ヤエヤマカジカガエルとは?
やえやまかじかがえる
ヤエヤマカジカガエルとは、八重山諸島に生息する日本固有の小型カエルで、澄んだ鳴き声が特徴的な両生類です。
ヤエヤマカジカガエルは、沖縄県の八重山諸島(石垣島・西表島など)に分布する日本固有種のカエルです。アオガエル科に属し、体長はおよそ3〜5センチメートルほどの小型種で、体色は緑色から褐色まで個体差があります。

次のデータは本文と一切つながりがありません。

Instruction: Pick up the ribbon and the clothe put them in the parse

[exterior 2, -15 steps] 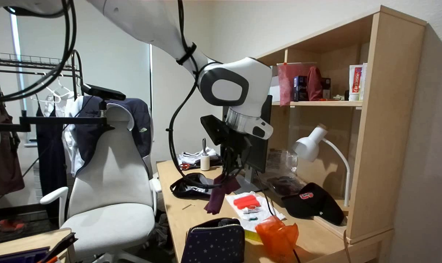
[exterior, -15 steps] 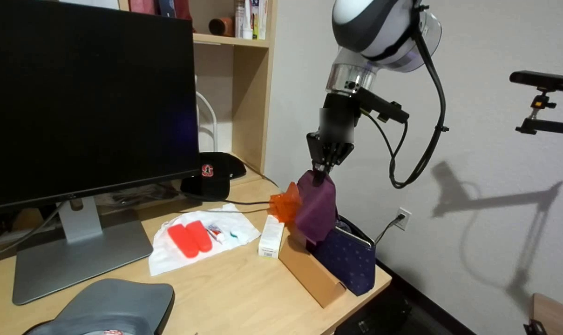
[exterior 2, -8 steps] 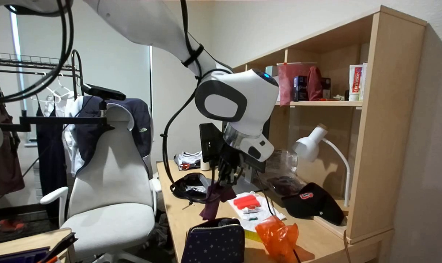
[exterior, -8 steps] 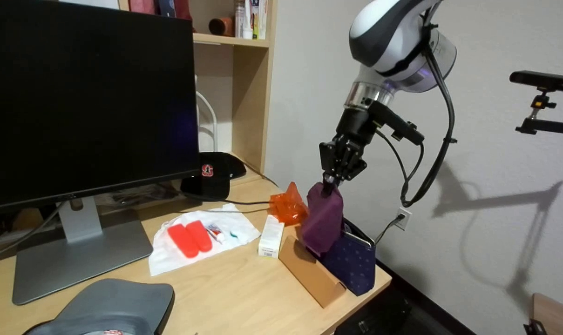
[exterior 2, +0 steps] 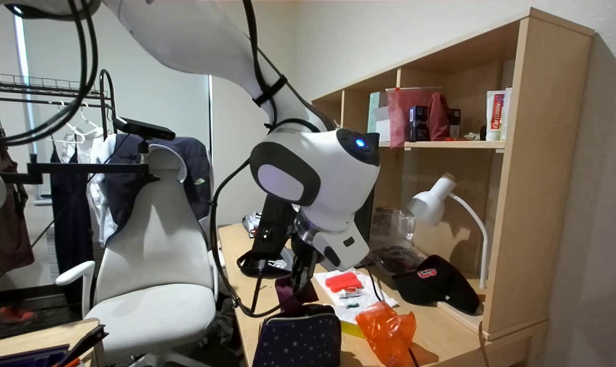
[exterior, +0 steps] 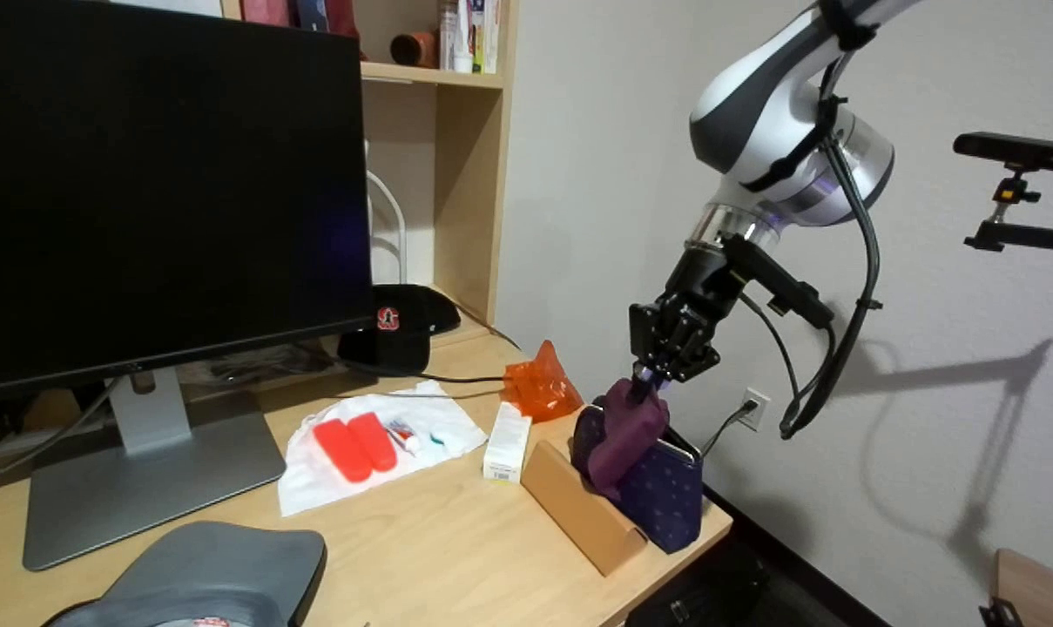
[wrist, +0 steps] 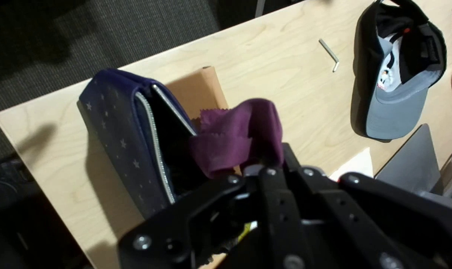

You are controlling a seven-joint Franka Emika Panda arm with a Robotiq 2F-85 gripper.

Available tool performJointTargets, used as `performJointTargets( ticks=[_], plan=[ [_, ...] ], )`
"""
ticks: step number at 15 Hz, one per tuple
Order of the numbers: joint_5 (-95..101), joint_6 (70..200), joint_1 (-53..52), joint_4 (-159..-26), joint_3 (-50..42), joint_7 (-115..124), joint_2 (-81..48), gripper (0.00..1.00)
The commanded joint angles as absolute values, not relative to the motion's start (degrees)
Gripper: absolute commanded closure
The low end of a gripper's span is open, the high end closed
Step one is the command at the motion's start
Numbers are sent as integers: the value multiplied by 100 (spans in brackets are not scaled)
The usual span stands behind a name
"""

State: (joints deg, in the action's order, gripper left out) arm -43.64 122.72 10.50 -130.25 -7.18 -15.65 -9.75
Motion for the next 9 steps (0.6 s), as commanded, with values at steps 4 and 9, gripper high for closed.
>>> performJointTargets(
  ticks=[4,9],
  plan=[
    [-4432,12554,992,-13652,-783,-1704,-258,93],
    [-3476,12485,595,-13447,-526,-1383,140,93]
  ],
)
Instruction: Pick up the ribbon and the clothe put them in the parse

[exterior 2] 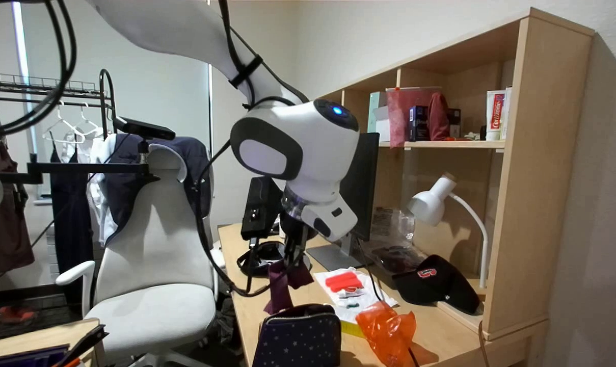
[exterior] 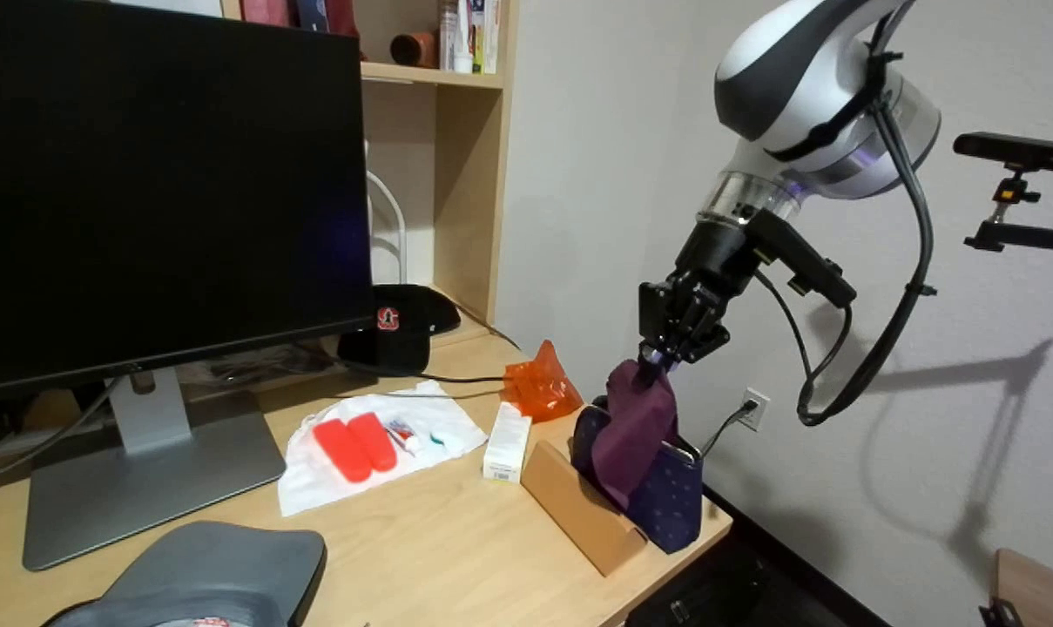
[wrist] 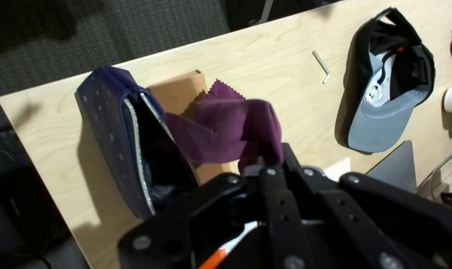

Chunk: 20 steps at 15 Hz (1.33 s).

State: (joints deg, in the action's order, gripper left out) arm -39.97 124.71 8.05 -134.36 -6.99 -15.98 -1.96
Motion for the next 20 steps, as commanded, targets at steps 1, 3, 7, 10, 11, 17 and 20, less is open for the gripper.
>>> performJointTargets(
  ticks=[1,3,7,10,11,17,20],
  plan=[
    [-3324,12390,508,-13344,-454,-1375,159,93],
    [-3277,12170,353,-13162,-340,-1434,162,93],
    [-3470,11701,177,-12818,-243,-1492,-2,93],
    [-3612,11436,207,-12663,-272,-1623,-213,93],
    [-3520,11308,220,-12609,-280,-1725,-292,93],
    [-1906,11324,187,-12477,-298,31,-613,93],
    [-1305,11285,148,-12328,-297,808,-774,93]
  ],
)
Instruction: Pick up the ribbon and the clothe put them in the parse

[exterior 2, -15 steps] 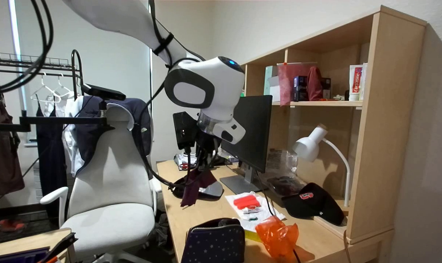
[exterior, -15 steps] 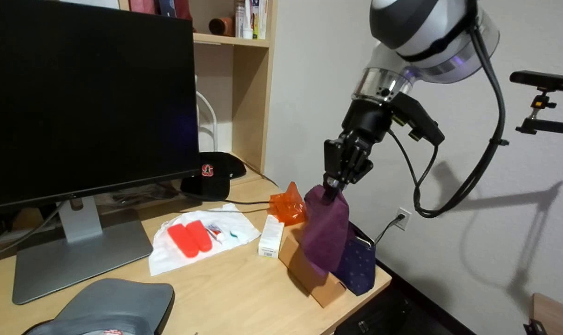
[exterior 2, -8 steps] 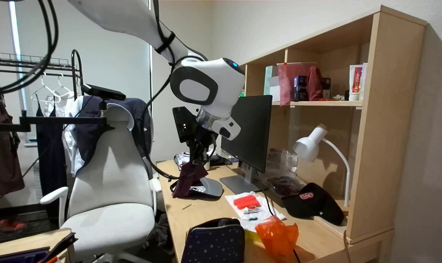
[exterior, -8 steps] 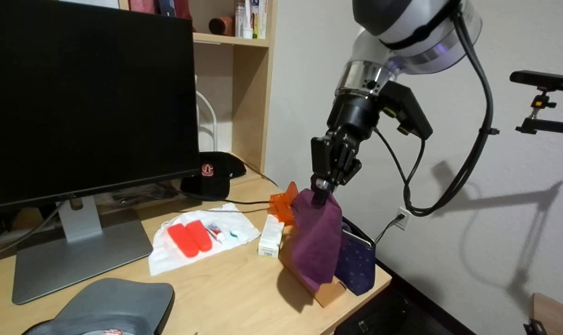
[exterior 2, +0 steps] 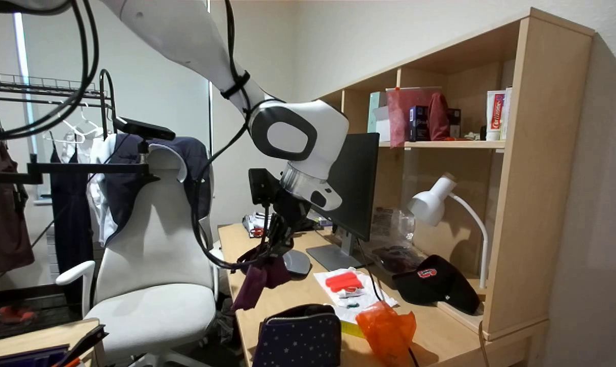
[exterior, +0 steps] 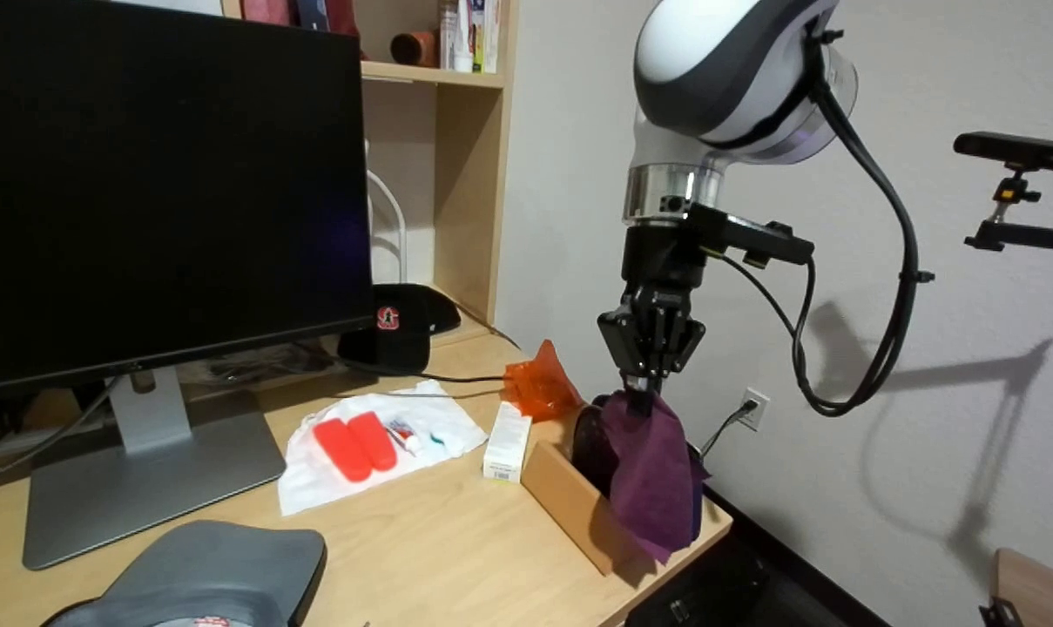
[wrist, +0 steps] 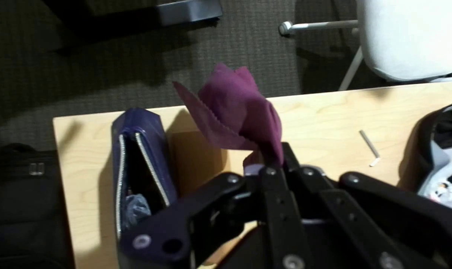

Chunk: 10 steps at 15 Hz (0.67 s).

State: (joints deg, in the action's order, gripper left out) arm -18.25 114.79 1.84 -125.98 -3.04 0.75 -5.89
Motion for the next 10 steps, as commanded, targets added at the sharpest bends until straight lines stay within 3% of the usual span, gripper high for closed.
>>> performJointTargets(
  ticks=[1,10],
  plan=[
    [-1167,11208,149,-12257,-307,1009,-843,93],
    [-650,11039,241,-11962,-530,1728,-1111,93]
  ],
)
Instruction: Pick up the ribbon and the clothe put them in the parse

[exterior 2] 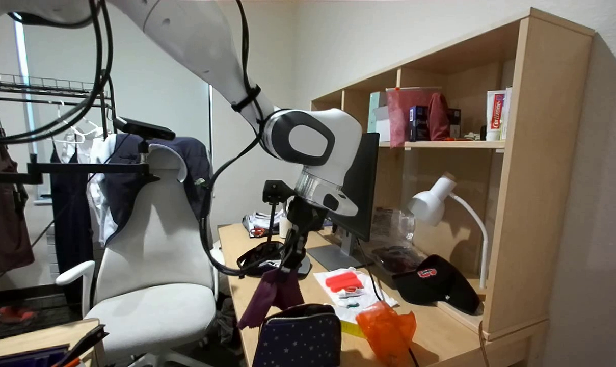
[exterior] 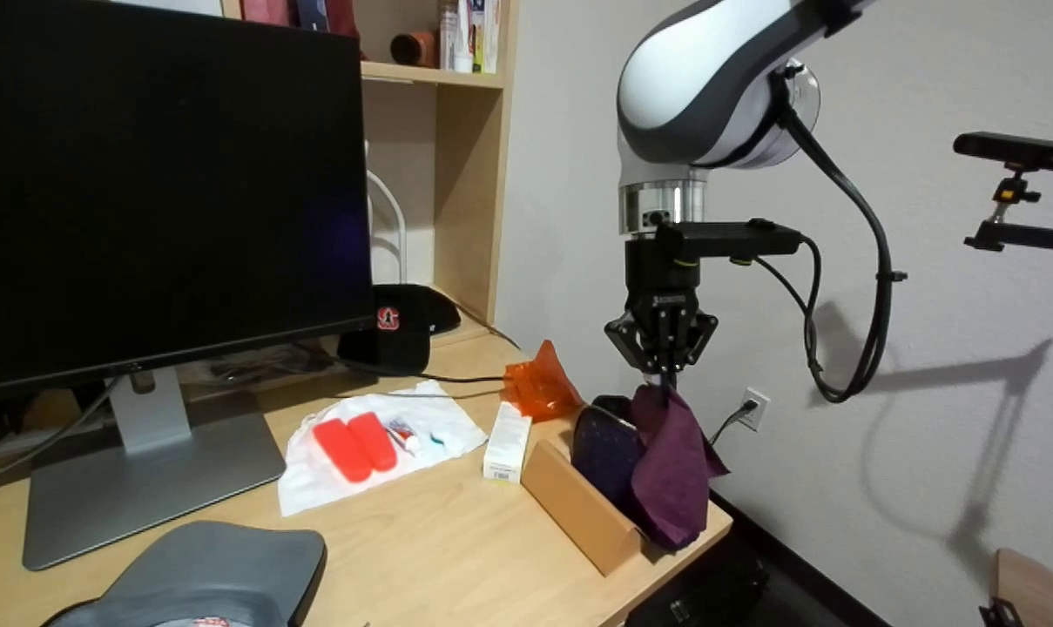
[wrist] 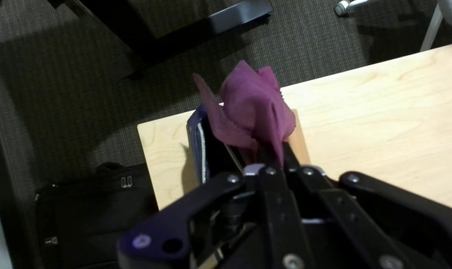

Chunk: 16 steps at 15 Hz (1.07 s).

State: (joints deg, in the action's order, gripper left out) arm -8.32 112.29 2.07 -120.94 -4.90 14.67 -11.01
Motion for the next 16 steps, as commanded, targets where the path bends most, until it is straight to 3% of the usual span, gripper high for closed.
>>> performJointTargets(
  ticks=[1,16],
  plan=[
    [-635,11066,239,-11996,-560,1776,-1057,93],
    [-731,11229,451,-11973,-741,1627,-1003,92]
  ],
)
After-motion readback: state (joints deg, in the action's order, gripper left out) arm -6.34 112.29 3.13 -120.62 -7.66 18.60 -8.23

その名の通り「カジカ(河鹿)」の仲間であり、澄んだ美しい鳴き声を持つことで知られています。繁殖期(主に春から夏にかけて)には、渓流沿いや水辺でオスが盛んに鳴き声を上げ、その声は八重山の夜を彩る自然の音として親しまれています。
生息環境としては、清流の流れる山地の渓流周辺を好みます。岩場や落ち葉の下に隠れることが多く、湿度の高い環境に適応しています。産卵は水の中や岩の上などで行われます。
八重山諸島は亜熱帯気候に属し、固有種・固有亜種が多く存在する生物多様性の宝庫です。ヤエヤマカジカガエルもその一つとして、地域の生態系における重要な構成要素となっています。生息地の開発や水質の変化による影響が懸念されており、保全の観点からも注目される種です。
使い方・例文
西表島の渓流沿いを歩くと、夜間にヤエヤマカジカガエルの鳴き声が聞こえてくることがあります。自然観察や生態調査の場面でしばしば登場する種です。